-- Opening Marker --

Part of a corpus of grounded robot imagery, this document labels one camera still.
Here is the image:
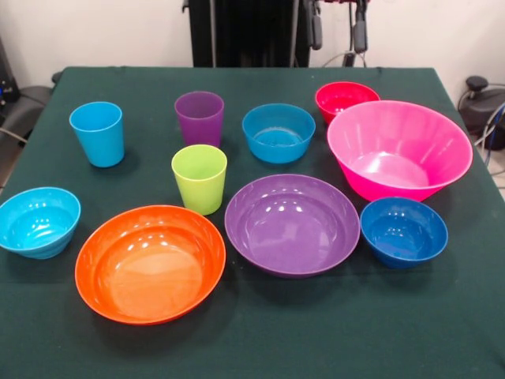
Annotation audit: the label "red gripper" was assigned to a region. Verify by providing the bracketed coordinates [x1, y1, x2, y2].
[310, 0, 374, 54]

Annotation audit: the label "red small bowl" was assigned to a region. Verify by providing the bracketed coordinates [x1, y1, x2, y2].
[314, 81, 381, 126]

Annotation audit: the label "large pink bowl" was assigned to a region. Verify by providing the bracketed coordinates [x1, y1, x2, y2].
[326, 99, 474, 203]

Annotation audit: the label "blue straight-sided bowl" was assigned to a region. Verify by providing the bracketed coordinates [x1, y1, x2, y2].
[241, 103, 316, 165]

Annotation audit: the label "purple plastic cup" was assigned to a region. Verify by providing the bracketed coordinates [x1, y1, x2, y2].
[174, 91, 226, 149]

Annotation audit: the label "wide purple bowl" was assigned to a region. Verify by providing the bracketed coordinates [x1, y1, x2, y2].
[223, 173, 361, 280]

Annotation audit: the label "lime green plastic cup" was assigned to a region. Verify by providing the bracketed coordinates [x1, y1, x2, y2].
[170, 144, 229, 216]

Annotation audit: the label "dark blue small bowl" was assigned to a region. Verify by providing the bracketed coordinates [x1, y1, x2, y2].
[359, 197, 449, 270]

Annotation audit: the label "light blue plastic cup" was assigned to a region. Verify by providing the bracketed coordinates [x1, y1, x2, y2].
[69, 101, 125, 169]

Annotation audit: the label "wide orange bowl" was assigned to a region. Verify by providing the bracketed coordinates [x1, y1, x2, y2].
[74, 204, 227, 326]

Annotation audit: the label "dark green tablecloth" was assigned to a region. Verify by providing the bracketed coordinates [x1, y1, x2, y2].
[0, 66, 505, 379]

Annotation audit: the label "black equipment box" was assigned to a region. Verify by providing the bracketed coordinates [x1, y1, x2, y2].
[0, 37, 21, 107]

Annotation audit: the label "light blue small bowl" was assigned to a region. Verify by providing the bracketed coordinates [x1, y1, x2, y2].
[0, 186, 82, 261]

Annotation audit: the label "black cable with plug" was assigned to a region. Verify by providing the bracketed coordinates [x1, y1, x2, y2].
[342, 0, 370, 68]

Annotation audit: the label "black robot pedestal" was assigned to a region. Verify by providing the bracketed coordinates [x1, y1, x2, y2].
[181, 0, 321, 68]

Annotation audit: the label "blue and white cables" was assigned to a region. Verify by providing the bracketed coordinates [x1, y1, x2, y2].
[473, 100, 505, 167]

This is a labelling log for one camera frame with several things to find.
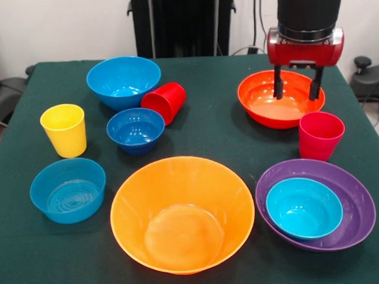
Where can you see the shallow purple bowl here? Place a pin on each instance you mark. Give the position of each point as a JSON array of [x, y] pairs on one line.
[[359, 213]]

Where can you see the large orange bowl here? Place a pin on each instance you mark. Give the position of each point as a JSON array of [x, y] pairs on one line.
[[179, 196]]

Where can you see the black chair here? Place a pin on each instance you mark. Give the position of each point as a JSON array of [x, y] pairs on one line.
[[3, 96]]

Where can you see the small light blue bowl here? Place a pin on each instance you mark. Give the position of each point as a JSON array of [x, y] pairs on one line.
[[302, 206]]

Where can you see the yellow cup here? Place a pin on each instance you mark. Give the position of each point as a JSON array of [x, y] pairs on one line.
[[65, 138]]

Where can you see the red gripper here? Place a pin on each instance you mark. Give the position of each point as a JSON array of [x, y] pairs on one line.
[[305, 52]]

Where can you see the dark green tablecloth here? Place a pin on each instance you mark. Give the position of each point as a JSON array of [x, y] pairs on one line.
[[72, 263]]

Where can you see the small dark blue bowl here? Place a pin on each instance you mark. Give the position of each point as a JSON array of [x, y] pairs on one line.
[[135, 128]]

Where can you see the shallow red-orange bowl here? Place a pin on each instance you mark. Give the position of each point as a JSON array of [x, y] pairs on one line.
[[259, 95]]

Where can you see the red cup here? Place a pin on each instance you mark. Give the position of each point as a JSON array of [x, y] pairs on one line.
[[167, 100]]

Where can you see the straight-walled teal blue bowl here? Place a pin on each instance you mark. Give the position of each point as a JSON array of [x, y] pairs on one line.
[[53, 185]]

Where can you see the black base with knob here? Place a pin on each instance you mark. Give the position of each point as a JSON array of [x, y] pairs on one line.
[[367, 77]]

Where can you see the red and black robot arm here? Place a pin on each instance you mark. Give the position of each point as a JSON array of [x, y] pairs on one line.
[[309, 11]]

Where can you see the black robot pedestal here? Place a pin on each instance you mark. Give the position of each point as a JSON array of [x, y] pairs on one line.
[[178, 23]]

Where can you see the pink-red cup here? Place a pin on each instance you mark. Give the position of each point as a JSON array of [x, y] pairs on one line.
[[318, 142]]

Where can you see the black table clamp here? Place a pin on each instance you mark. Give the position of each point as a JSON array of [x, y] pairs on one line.
[[29, 70]]

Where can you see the large blue bowl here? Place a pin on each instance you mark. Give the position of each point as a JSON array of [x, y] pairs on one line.
[[117, 76]]

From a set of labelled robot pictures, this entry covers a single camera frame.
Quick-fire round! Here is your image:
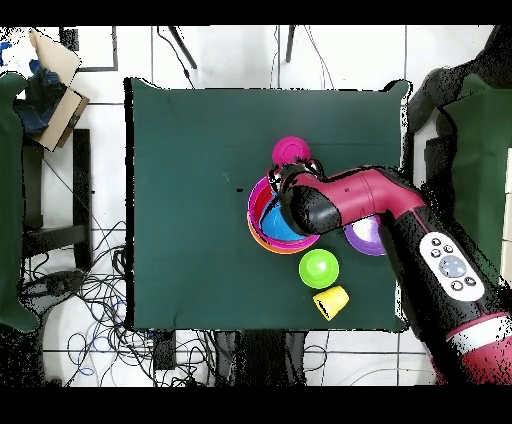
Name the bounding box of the cardboard box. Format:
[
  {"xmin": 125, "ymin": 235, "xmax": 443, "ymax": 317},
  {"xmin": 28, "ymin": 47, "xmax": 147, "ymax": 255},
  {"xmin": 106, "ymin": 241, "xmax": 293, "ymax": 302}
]
[{"xmin": 13, "ymin": 29, "xmax": 91, "ymax": 153}]

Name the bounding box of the dark green tablecloth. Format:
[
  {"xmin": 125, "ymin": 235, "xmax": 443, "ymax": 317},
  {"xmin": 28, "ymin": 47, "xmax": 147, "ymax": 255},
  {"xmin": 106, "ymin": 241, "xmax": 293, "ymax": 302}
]
[{"xmin": 124, "ymin": 76, "xmax": 413, "ymax": 334}]

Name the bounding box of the small green bowl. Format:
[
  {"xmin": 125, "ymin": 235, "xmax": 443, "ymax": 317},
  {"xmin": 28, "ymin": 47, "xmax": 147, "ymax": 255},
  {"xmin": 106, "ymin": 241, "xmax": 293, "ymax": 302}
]
[{"xmin": 298, "ymin": 248, "xmax": 340, "ymax": 290}]

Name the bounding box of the small crimson bowl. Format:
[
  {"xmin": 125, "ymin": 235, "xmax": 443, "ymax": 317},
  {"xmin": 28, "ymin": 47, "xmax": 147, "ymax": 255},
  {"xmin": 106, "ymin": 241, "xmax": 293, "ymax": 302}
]
[{"xmin": 271, "ymin": 135, "xmax": 312, "ymax": 166}]

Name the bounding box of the medium blue bowl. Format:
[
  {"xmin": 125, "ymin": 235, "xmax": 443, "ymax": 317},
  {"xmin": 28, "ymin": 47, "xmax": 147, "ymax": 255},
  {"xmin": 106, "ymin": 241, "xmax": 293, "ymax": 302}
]
[{"xmin": 261, "ymin": 201, "xmax": 307, "ymax": 242}]

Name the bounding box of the green cloth covered table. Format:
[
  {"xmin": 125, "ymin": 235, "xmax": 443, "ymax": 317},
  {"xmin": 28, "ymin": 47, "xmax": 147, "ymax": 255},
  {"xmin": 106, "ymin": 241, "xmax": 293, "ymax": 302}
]
[
  {"xmin": 0, "ymin": 71, "xmax": 41, "ymax": 333},
  {"xmin": 437, "ymin": 72, "xmax": 512, "ymax": 277}
]

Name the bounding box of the yellow cup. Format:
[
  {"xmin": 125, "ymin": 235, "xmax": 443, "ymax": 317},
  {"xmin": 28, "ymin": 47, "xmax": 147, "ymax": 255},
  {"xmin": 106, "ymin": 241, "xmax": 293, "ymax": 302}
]
[{"xmin": 312, "ymin": 284, "xmax": 350, "ymax": 322}]

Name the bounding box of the tangle of cables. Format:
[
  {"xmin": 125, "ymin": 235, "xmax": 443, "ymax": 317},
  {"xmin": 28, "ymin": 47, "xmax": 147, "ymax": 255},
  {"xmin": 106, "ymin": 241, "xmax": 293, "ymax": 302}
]
[{"xmin": 19, "ymin": 219, "xmax": 217, "ymax": 387}]

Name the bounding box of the large orange bowl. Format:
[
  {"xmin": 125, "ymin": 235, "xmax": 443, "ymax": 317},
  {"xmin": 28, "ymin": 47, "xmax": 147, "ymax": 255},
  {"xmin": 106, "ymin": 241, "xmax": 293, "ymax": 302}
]
[{"xmin": 247, "ymin": 221, "xmax": 317, "ymax": 256}]

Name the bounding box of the black power strip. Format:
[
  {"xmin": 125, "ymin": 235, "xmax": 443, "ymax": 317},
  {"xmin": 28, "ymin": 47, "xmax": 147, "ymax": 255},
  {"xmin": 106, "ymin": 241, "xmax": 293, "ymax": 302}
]
[{"xmin": 153, "ymin": 330, "xmax": 177, "ymax": 371}]

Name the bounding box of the black stool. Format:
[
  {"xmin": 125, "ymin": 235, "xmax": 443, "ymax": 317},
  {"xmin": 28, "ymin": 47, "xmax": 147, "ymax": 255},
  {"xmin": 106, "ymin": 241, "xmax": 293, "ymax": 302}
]
[{"xmin": 21, "ymin": 127, "xmax": 94, "ymax": 273}]

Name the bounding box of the purple bowl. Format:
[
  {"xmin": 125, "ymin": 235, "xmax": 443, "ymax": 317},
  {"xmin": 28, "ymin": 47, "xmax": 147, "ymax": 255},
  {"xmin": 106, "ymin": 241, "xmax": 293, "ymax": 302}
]
[{"xmin": 343, "ymin": 215, "xmax": 387, "ymax": 257}]

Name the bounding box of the black tripod leg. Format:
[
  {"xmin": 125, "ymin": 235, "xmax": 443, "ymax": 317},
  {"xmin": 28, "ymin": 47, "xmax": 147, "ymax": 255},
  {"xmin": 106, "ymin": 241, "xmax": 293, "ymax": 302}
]
[
  {"xmin": 284, "ymin": 25, "xmax": 297, "ymax": 64},
  {"xmin": 167, "ymin": 25, "xmax": 198, "ymax": 70}
]

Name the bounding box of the large pink bowl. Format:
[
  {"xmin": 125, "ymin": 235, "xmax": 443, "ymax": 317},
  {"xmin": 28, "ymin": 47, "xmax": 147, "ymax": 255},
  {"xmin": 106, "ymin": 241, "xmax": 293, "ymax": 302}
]
[{"xmin": 246, "ymin": 174, "xmax": 321, "ymax": 251}]

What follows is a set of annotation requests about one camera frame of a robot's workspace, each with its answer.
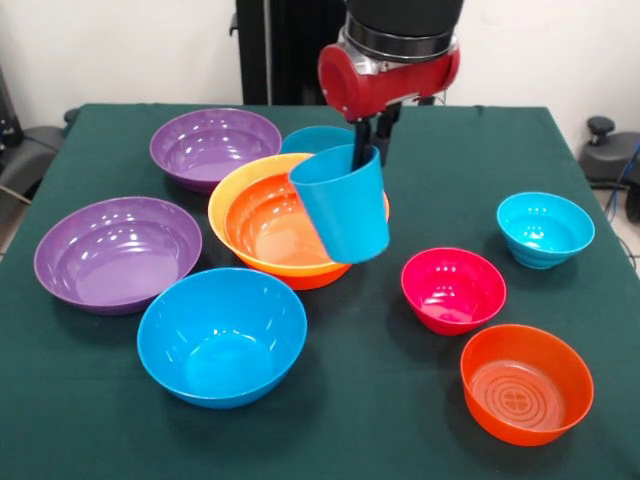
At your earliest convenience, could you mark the magenta bowl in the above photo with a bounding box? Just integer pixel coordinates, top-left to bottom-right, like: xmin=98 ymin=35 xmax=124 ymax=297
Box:
xmin=400 ymin=247 xmax=508 ymax=336

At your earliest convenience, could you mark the large orange bowl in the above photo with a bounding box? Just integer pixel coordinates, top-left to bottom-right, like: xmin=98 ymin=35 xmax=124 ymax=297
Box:
xmin=207 ymin=152 xmax=391 ymax=291

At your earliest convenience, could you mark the purple bowl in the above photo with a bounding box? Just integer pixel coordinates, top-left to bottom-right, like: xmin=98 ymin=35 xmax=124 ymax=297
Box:
xmin=33 ymin=196 xmax=204 ymax=316
xmin=149 ymin=107 xmax=284 ymax=195

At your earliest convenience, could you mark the orange bowl with ring pattern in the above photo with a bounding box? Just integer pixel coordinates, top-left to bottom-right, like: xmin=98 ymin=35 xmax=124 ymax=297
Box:
xmin=459 ymin=323 xmax=595 ymax=447

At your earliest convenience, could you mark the glossy red bowl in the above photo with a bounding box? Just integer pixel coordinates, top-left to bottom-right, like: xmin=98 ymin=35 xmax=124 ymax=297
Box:
xmin=223 ymin=172 xmax=351 ymax=268

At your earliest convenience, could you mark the dark grey pedestal foot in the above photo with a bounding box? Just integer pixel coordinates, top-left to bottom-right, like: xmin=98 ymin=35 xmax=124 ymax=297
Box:
xmin=578 ymin=115 xmax=640 ymax=185
xmin=0 ymin=107 xmax=81 ymax=201

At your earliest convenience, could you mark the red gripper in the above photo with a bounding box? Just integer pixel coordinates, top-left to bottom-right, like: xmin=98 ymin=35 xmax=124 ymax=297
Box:
xmin=318 ymin=35 xmax=461 ymax=171

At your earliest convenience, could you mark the large blue bowl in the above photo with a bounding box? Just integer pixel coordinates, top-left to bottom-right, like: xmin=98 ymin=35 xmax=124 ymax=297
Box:
xmin=136 ymin=267 xmax=309 ymax=410

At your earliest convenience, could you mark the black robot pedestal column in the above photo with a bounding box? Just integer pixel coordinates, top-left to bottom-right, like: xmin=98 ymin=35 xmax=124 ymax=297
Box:
xmin=230 ymin=0 xmax=404 ymax=106

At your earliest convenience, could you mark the blue cup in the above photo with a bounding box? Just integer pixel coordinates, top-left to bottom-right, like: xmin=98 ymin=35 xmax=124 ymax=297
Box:
xmin=288 ymin=143 xmax=391 ymax=265

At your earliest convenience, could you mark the dark green tablecloth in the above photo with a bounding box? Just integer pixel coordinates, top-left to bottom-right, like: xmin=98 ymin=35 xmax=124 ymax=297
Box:
xmin=0 ymin=102 xmax=640 ymax=480

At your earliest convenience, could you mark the blue cable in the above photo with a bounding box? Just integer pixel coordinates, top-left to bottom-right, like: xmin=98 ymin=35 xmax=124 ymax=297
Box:
xmin=604 ymin=144 xmax=640 ymax=221

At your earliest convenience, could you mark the blue bowl with ring pattern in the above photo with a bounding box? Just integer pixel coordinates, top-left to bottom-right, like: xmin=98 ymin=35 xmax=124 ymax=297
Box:
xmin=281 ymin=125 xmax=357 ymax=156

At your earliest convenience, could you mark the cyan ribbed bowl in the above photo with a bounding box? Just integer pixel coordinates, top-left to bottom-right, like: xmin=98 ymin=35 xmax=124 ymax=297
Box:
xmin=496 ymin=191 xmax=596 ymax=271

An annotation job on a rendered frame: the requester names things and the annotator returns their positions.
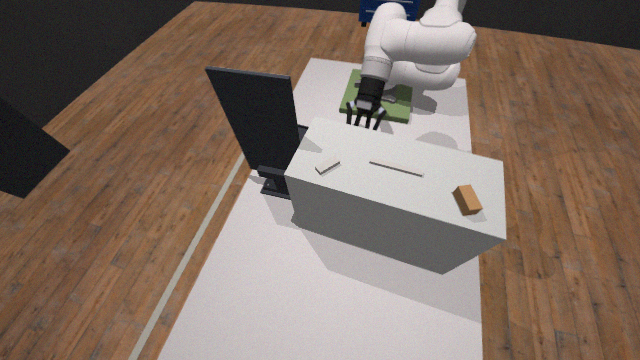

-- Closing Marker --

→ **WHAT IS EXPECTED**:
Range to copy from the listing above: the line with "Name the bounding box of the large orange" through the line with "At your earliest convenience, could you mark the magenta". Transcribe it exactly and skip the pictures.

→ **RESULT OF THIS EXERCISE**:
Name the bounding box of the large orange bowl. Format:
[
  {"xmin": 125, "ymin": 235, "xmax": 443, "ymax": 317},
  {"xmin": 28, "ymin": 47, "xmax": 147, "ymax": 255},
  {"xmin": 106, "ymin": 241, "xmax": 293, "ymax": 302}
]
[{"xmin": 247, "ymin": 221, "xmax": 317, "ymax": 256}]

Name the bounding box of the black power strip. Format:
[
  {"xmin": 125, "ymin": 235, "xmax": 443, "ymax": 317},
  {"xmin": 28, "ymin": 47, "xmax": 147, "ymax": 255},
  {"xmin": 106, "ymin": 241, "xmax": 293, "ymax": 302}
]
[{"xmin": 153, "ymin": 330, "xmax": 177, "ymax": 371}]

Name the bounding box of the black stool. Format:
[
  {"xmin": 125, "ymin": 235, "xmax": 443, "ymax": 317},
  {"xmin": 28, "ymin": 47, "xmax": 147, "ymax": 255},
  {"xmin": 106, "ymin": 241, "xmax": 293, "ymax": 302}
]
[{"xmin": 21, "ymin": 127, "xmax": 94, "ymax": 273}]

Name the bounding box of the purple bowl. Format:
[
  {"xmin": 125, "ymin": 235, "xmax": 443, "ymax": 317},
  {"xmin": 28, "ymin": 47, "xmax": 147, "ymax": 255},
  {"xmin": 106, "ymin": 241, "xmax": 293, "ymax": 302}
]
[{"xmin": 343, "ymin": 215, "xmax": 387, "ymax": 257}]

Name the bounding box of the black tripod leg. Format:
[
  {"xmin": 125, "ymin": 235, "xmax": 443, "ymax": 317},
  {"xmin": 28, "ymin": 47, "xmax": 147, "ymax": 255},
  {"xmin": 106, "ymin": 241, "xmax": 293, "ymax": 302}
]
[
  {"xmin": 284, "ymin": 25, "xmax": 297, "ymax": 64},
  {"xmin": 167, "ymin": 25, "xmax": 198, "ymax": 70}
]

Name the bounding box of the large pink bowl. Format:
[
  {"xmin": 125, "ymin": 235, "xmax": 443, "ymax": 317},
  {"xmin": 28, "ymin": 47, "xmax": 147, "ymax": 255},
  {"xmin": 106, "ymin": 241, "xmax": 293, "ymax": 302}
]
[{"xmin": 246, "ymin": 174, "xmax": 321, "ymax": 251}]

What follows is a set of annotation requests about one camera frame of a robot's workspace, each with its answer.
At your earliest convenience, could you mark the magenta bowl in the above photo with a bounding box? Just integer pixel coordinates, top-left to bottom-right, like: xmin=98 ymin=35 xmax=124 ymax=297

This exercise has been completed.